Да, похоже, так и есть: ханец не дышал. В стылом воздухе не было видно пара из его рта.
— И теперь, надеюсь, мне уже ничего не помешает, — закончил Угрим с улыбкой.
— Княже, а как же они… — Тимофей растеряно посмотрел на Бельгутая, стоявшего рядом с бесерменским чародеем, обвёл взглядом другие неподвижные фигуры. В основном это были татары. Несколько латинян. Ну и пара-тройка ханьцев…

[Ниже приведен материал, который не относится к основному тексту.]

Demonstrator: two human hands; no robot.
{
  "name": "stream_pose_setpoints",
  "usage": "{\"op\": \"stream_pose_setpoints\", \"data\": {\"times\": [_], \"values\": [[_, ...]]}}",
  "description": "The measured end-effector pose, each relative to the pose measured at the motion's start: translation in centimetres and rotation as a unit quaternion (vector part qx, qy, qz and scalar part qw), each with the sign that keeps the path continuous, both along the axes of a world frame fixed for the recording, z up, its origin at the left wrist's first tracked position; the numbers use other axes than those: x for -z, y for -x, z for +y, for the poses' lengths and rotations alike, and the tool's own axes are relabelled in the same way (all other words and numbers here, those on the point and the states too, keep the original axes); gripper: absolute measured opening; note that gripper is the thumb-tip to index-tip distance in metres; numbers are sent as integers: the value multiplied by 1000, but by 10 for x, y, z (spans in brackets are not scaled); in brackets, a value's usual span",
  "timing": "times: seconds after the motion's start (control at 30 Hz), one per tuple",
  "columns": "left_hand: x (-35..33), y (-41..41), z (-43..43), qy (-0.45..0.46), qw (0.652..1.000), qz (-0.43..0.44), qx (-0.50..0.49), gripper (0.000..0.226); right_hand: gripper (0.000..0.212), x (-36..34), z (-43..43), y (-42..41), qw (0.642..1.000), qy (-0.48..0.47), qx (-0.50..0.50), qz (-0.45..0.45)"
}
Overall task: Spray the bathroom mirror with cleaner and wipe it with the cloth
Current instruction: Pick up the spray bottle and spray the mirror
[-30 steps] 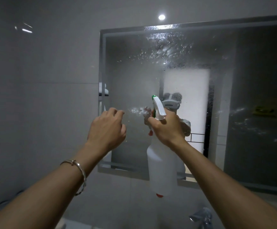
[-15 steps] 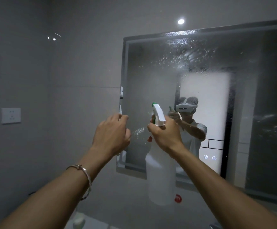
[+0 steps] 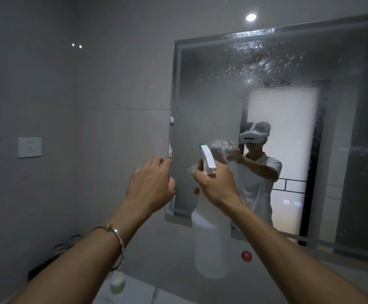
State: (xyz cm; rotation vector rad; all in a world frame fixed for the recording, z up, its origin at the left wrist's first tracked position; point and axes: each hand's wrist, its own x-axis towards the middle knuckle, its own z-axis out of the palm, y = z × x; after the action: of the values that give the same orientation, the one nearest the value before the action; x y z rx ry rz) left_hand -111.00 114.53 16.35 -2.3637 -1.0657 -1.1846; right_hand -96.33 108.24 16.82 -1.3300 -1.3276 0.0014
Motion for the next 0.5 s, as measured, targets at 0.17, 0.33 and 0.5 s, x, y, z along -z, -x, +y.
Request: {"op": "stream_pose_setpoints", "data": {"times": [0.17,0.33,0.5], "values": [[0,-1,5,2,1000,0,-1,46,11,-1,1,6,1000,1,15,-14],[-23,-3,11,-22,1000,-7,-5,46,10,-45,8,10,997,-35,27,-60],[-62,1,16,-38,999,-25,-17,45,14,-100,13,13,993,-86,35,-68]]}}
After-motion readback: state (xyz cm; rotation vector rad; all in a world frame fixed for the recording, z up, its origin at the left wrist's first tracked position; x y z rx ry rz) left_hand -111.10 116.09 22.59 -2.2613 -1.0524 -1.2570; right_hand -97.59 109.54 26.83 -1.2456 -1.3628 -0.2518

Они-то все дышали. Пока. Очень слабо, едва заметно, но — дышали. А колдовство бесерменского чародея, не спешило рассеиваться после его смерти. По крайней мере, здесь, в тронной зале Кощея, напитанной силой шести Чёрных Костей.
— Они подождут, — отмахнулся Угрим. — Разве ты не слышал: я не хочу, чтобы мне сейчас мешали.
— Но…
— Я сказал — подождут, — князь повысил голос. — С ними ничего не случится. Они живы, но я не очень силён в ханьских заклятиях. А когда целое воссоединится, снять чары будет проще.
Тимофей пожал плечами. Ну, раз так…
— Помоги мне собрать Кости, Тимофей, — распорядился Угрим. — Сложи их у трона. И отойди в сторону.
Подготовка не заняла много времени. Но вот подготовка к чему?
Глава 15
Некоторое время они молча стояли перед адамантовым троном. Угрим — впереди. Наслаждается торжественностью момента? Что ж, очень может быть. Тимофей держался позади князя и чуть в стороне.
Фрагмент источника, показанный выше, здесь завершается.